*Activity*: When you transcribe the entries, reproduce every character and exclude the images.

*Stored data*:
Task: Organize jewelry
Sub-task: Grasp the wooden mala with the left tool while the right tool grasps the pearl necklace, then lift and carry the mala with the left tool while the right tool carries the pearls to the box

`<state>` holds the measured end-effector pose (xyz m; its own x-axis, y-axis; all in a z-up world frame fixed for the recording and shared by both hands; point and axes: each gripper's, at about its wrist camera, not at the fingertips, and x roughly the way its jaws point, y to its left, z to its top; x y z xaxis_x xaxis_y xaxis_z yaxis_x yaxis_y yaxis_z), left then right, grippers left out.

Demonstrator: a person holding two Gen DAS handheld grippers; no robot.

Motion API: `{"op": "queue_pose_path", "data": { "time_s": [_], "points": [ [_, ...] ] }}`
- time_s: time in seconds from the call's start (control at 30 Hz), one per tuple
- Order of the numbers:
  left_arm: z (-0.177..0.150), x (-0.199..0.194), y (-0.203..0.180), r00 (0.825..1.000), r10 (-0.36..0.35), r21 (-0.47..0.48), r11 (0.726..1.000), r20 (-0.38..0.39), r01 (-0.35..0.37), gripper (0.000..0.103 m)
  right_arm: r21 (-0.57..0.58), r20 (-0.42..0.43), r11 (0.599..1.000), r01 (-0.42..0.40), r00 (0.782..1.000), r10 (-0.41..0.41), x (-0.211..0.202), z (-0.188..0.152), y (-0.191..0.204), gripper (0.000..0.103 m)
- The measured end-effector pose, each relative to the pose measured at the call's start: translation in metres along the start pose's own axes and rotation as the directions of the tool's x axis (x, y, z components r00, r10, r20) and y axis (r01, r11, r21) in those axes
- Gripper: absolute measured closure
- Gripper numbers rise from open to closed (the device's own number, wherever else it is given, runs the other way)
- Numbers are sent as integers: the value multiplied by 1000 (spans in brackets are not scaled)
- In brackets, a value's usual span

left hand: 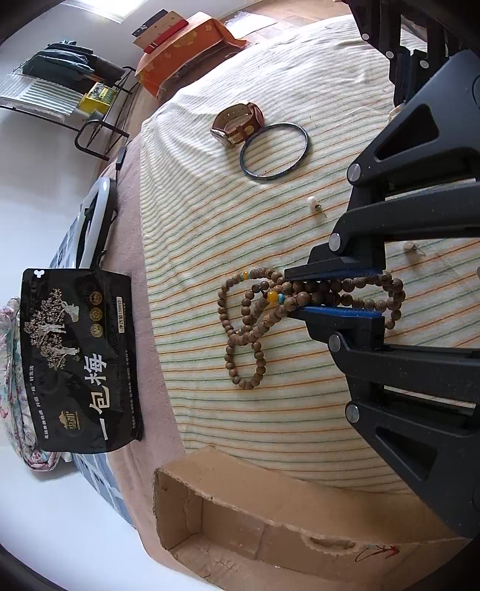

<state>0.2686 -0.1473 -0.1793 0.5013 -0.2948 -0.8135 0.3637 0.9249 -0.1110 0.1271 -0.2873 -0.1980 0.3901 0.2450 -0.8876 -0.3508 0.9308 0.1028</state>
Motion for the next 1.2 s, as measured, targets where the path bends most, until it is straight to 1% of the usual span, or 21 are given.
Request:
{"op": "queue_pose_path", "data": {
  "time_s": [0.3, 0.57, 0.87, 1.2],
  "points": [
    [2, -52, 4, 997, -15, -30, 999, 80, 18, 93, 41, 94, 999, 8, 995, -12, -33, 9, -7, 102],
    [1, -93, 13, 990, -23, -54, 998, 138, 31, 93, 66, 182, 998, 26, 983, -37, -71, 19, -5, 102],
    [-6, -135, 20, 981, -26, -55, 998, 194, 37, 93, 58, 247, 997, 47, 967, -60, -107, 24, 4, 102],
    [-6, -178, 33, 965, -28, -65, 997, 259, 46, 93, 43, 299, 998, 55, 952, -66, -132, 37, 17, 102]
  ]
}}
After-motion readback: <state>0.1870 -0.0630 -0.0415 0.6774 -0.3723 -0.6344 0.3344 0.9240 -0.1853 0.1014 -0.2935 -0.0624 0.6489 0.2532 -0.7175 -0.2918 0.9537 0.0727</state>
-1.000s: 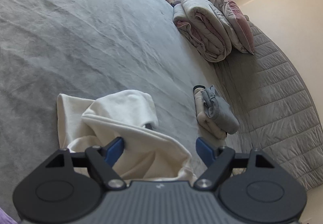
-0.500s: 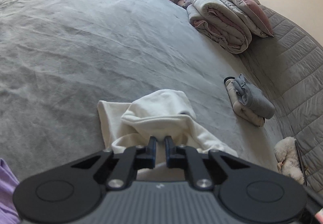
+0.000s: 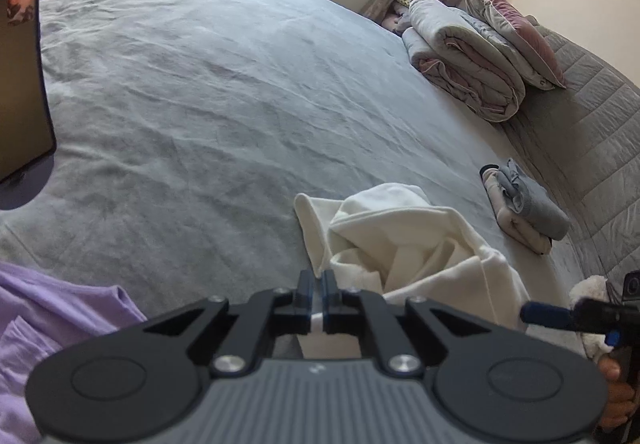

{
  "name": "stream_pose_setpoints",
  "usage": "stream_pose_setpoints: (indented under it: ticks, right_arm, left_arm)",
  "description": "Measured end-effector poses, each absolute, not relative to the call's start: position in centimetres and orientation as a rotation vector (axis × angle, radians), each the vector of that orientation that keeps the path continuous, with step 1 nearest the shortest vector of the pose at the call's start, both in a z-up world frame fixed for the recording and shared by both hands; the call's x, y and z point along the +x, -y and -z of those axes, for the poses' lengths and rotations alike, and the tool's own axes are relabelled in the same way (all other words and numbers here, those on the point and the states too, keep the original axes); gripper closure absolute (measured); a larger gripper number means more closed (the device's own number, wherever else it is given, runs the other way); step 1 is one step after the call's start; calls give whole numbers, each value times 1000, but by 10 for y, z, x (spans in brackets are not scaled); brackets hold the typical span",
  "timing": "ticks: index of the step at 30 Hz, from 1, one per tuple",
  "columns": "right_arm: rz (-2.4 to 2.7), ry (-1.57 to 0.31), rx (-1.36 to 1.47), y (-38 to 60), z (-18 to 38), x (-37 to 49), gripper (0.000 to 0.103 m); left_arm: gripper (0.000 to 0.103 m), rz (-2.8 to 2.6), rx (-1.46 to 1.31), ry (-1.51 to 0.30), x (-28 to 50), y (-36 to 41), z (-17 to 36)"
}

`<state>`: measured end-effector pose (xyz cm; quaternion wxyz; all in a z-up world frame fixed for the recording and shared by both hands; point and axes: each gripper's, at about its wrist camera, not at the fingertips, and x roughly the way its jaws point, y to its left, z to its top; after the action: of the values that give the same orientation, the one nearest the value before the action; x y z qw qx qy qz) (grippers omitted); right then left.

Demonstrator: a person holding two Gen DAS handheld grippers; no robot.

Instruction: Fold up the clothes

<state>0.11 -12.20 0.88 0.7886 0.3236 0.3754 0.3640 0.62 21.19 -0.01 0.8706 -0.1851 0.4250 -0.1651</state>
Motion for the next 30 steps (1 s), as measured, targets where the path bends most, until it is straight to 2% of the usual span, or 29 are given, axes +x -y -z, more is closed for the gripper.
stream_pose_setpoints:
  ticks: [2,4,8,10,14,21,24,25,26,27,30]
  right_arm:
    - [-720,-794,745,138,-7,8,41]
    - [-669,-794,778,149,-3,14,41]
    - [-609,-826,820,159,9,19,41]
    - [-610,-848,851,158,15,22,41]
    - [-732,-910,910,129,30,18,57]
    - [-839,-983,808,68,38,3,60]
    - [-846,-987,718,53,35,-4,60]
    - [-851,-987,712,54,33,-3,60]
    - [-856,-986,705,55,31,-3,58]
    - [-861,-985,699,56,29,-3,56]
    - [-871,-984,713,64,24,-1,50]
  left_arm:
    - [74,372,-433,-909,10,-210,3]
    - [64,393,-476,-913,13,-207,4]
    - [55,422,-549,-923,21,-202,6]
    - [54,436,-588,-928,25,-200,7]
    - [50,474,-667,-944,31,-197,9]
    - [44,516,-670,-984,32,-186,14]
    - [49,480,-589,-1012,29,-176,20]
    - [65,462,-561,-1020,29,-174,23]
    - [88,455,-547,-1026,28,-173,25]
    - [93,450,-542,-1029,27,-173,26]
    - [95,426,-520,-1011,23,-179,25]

*Answer*:
Task: Organize jewelry
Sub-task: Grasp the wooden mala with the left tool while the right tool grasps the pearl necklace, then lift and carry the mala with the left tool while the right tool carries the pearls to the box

`<state>` holds the measured end-effector pose (xyz m; its own x-axis, y-axis; all in a z-up world frame fixed for the recording and shared by both hands; point and axes: each gripper's, at about its wrist camera, not at the fingertips, and x roughly the way its jaws point, y to its left, z to its top; x y z xaxis_x xaxis_y xaxis_z yaxis_x yaxis_y yaxis_z), left then right, grippers left out.

Demonstrator: a person holding two Gen DAS handheld grippers; no robot.

Motion API: `{"op": "queue_pose_path", "data": { "time_s": [_], "points": [ [_, ...] ] }}`
- time_s: time in seconds from the call's start (control at 30 Hz), one per tuple
- Order of the numbers:
  left_arm: z (-0.177..0.150), x (-0.199..0.194), y (-0.203..0.180), r00 (0.825..1.000), r10 (-0.36..0.35), r21 (-0.47..0.48), r11 (0.726..1.000), r20 (-0.38..0.39), r01 (-0.35..0.37), gripper (0.000..0.103 m)
  right_arm: r21 (-0.57..0.58), r20 (-0.42..0.43), r11 (0.599..1.000), r01 (-0.42..0.40), r00 (0.782..1.000), r10 (-0.41..0.41), x (-0.211..0.202), z (-0.188..0.152), y (-0.191..0.204), gripper (0.000..0.103 m)
- The measured end-effector pose, each relative to the pose measured at the call's start: translation in metres along the start pose's own axes and rotation as the directions of the tool's x axis (x, y, z components r00, r10, r20) and y axis (r01, r11, r21) in those axes
- Gripper: absolute measured closure
- Gripper numbers rise from open to closed (the device's own number, wherever else it is given, runs the other way)
- Numbers are sent as integers: the value multiplied by 1000 (spans in brackets are not scaled)
- In brackets, a value's usual span

left hand: 

<state>0.2686 -0.1473 -0.1793 0.5013 -0.2948 -0.8135 0.3637 0.9249 -0.1110 0.1271 -0.2873 -0.1980 0.3901 0.2450 -0.8876 -0.3508 0.9308 0.1028</state>
Motion for the next 1.2 s, as measured, targets where the path bends most, until it is straight to 1% of the usual span, or 21 are given.
Request:
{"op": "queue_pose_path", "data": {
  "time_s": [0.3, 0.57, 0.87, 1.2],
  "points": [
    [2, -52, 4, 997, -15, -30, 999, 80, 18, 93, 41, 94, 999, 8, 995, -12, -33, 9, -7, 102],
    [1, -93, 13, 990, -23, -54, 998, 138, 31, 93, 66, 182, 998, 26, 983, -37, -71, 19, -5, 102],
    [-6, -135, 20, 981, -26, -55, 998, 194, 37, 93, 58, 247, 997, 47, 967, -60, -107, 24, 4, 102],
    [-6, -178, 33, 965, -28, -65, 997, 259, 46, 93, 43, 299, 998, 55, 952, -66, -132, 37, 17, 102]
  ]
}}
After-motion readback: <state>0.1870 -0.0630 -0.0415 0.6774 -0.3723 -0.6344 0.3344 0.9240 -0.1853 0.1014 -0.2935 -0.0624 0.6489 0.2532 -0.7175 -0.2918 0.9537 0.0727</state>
-1.000s: 
-0.500s: 
+0.000s: 

{
  "name": "stream_pose_setpoints",
  "usage": "stream_pose_setpoints: (indented under it: ticks, right_arm, left_arm)",
  "description": "Measured end-effector poses, each absolute, not relative to the call's start: position in centimetres and orientation as a rotation vector (axis × angle, radians), each the vector of that orientation that keeps the path continuous, with step 1 nearest the shortest vector of the pose at the call's start, both in a z-up world frame fixed for the recording and shared by both hands; the call's x, y and z point along the +x, -y and -z of those axes, for the poses' lengths and rotations alike, and the tool's own axes are relabelled in the same way (all other words and numbers here, those on the point and the states too, keep the original axes); gripper closure absolute (measured); a larger gripper number means more closed (the device's own number, wherever else it is given, runs the other way); step 1 is one step after the call's start; calls give whole numbers, each value times 1000, but by 10 for y, z, x (spans in brackets are not scaled); brackets hold the typical span",
  "timing": "ticks: index of the step at 30 Hz, from 1, one per tuple",
  "columns": "right_arm: rz (-2.4 to 2.7), ry (-1.57 to 0.31), rx (-1.36 to 1.47), y (-38 to 60), z (-18 to 38), x (-37 to 49), gripper (0.000 to 0.103 m); left_arm: gripper (0.000 to 0.103 m), rz (-2.8 to 2.6), rx (-1.46 to 1.31), ry (-1.51 to 0.30), x (-28 to 50), y (-36 to 41), z (-17 to 36)"
}

`<state>`: measured end-effector pose (xyz cm; quaternion wxyz; all in a z-up world frame fixed for the recording and shared by both hands; point and axes: each gripper's, at about its wrist camera, not at the fingertips, and x roughly the way its jaws point, y to its left, z to its top; after the action: of the values that give the same orientation, the one nearest the value before the action; x y z qw qx qy qz) (grippers omitted); right then left.

Demonstrator: a person holding two Gen DAS handheld grippers; no robot.

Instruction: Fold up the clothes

<state>0.11 -12.20 0.88 0.7886 0.3236 0.3754 0.3640 0.62 21.19 -0.01 0.8706 -0.1851 0.4250 -0.1651</state>
Motion for the next 30 steps (1 s), as measured, targets where the path bends most, until it is straight to 2% of the usual span, or 29 are given, axes +x -y -z, more is closed for the gripper.
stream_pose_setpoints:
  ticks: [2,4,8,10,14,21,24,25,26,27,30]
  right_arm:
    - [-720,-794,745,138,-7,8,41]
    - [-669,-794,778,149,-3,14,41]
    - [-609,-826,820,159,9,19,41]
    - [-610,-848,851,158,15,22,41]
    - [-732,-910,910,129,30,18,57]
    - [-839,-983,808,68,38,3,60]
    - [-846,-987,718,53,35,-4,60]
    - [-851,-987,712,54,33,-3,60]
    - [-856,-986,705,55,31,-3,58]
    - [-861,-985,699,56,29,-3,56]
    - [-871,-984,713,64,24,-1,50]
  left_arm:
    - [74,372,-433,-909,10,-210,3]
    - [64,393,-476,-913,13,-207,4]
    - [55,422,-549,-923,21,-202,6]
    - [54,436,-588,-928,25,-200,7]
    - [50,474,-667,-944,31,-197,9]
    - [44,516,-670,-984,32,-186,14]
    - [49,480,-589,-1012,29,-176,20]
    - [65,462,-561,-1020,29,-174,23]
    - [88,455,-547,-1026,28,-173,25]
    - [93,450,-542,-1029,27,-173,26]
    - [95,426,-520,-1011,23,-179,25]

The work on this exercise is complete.